As technology advances, more manual jobs are going to be replaced by artificial intelligence and robots, which are much less capital intensive than human labor. These robots and AIs which are mostly the private property of capitalists will deprive working class people of their desperately needed jobs. And since not everyone has the access to education in engineering and informatics, wealth will be more concentrated on the already wealthy.

More specifically, automation will result in the “hollowing of the middle class”. Jobs like manufacturing, clerical work which provides middle class pay is replaced by robots, but high-pay jobs such as data analysts, engineers etc. is helped WITH the existence of robots, and low-paying jobs like being a janitor, waiter etc. which is really hard to automate would still exist.

The evidence used to prove this point is a graph that shows that while productivity (the economic output given a number of hours) still rises, while employment lowers. In the past the two lines tend to get close to each other but beginning in 2000 it began to diverge.

Critics to this point argues that the current phenomenon is merely temporary as the workforce adjusts their skills. For example, 41% of US workforce is in agriculture in 1900 while only 2% of them are left in 2000. The overall job growth in the century, however, remains positive. Moreover, they also criticize the graph by saying that you cannot isolate automation as the only factor behind this phenomenon. Things like global financial crisis, trading events, etc. might also take a part in it.

2. Supermanager theory

Proposed by Thomas Piketty in his book “Capital in the Twenty-First Century”, the supermanager theory attributes rising equality to the unjustifiably high wages for the people he call ‘supermanagers’ (corporate executive, etc.). He argues that because of “pay-setting institutions and corporate governance” in the status quo, it is very hard to find in the data any link between pay and performance.

Another central point of his book is the simple statement r > g, where r is the average return on capital and g is the economic growth rate. When the rate of return on capital exceeds the growth rate, then the money that rich people make from their wealth piles up while wages rise more slowly if at all.

The implications of this should be frightening for anyone who believes in a merit-based system. It means we are in danger of entering into an era that is socially and politically dominated by those with vast amounts of inherited wealth.
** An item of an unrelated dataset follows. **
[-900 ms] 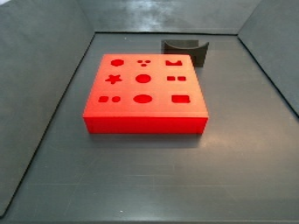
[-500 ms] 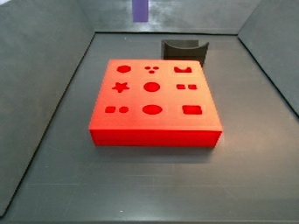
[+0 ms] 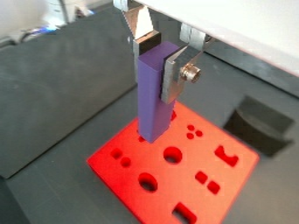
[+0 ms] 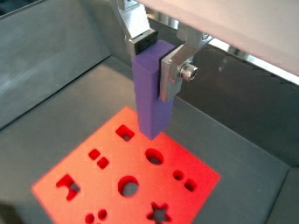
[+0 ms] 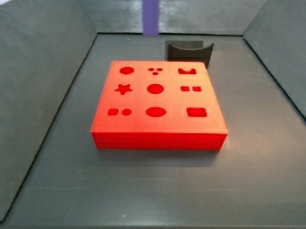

In which people’s lives and fates are determined by their inheritance and not their talents or professional achievements.

3. Superstar theory

Coined by Erik Brynjolfsson, is the idea that is the technology-driven economy greatly favors a small group of successful individuals by amplifying their talent and luck, and dramatically increasing their rewards.

Brynjolfsson argues that these people are benefiting from a winner-take-all effect. For example, breakthroughs as motion pictures, radio, and TV had greatly broadened the audiences—and hence the rewards—for those in show business and sports.

Thirty years later, Brynjolfsson sees a similar effect for high-tech entrepreneurs, whose ideas and products can be widely distributed and produced thanks to software and other digital technologies. Why hire a local tax consultant when you can use a cheap, state-of-the-art program that is constantly being updated and refined? Likewise, why buy a second-best program or app? The ability to copy software and distribute digital products anywhere means customers will buy the top one. Why use a search engine that is almost as good as Google?

Such economic logic now rules a growing share of the marketplace; it is, according to Brynjolfsson, an increasingly important reason why a few entrepreneurs, including the founders of such startups as Instagram, are growing rich at a staggering rate. The biggest economic winners will not be those owning conventional capital but, instead, those with the ideas behind innovative new products and successful business models.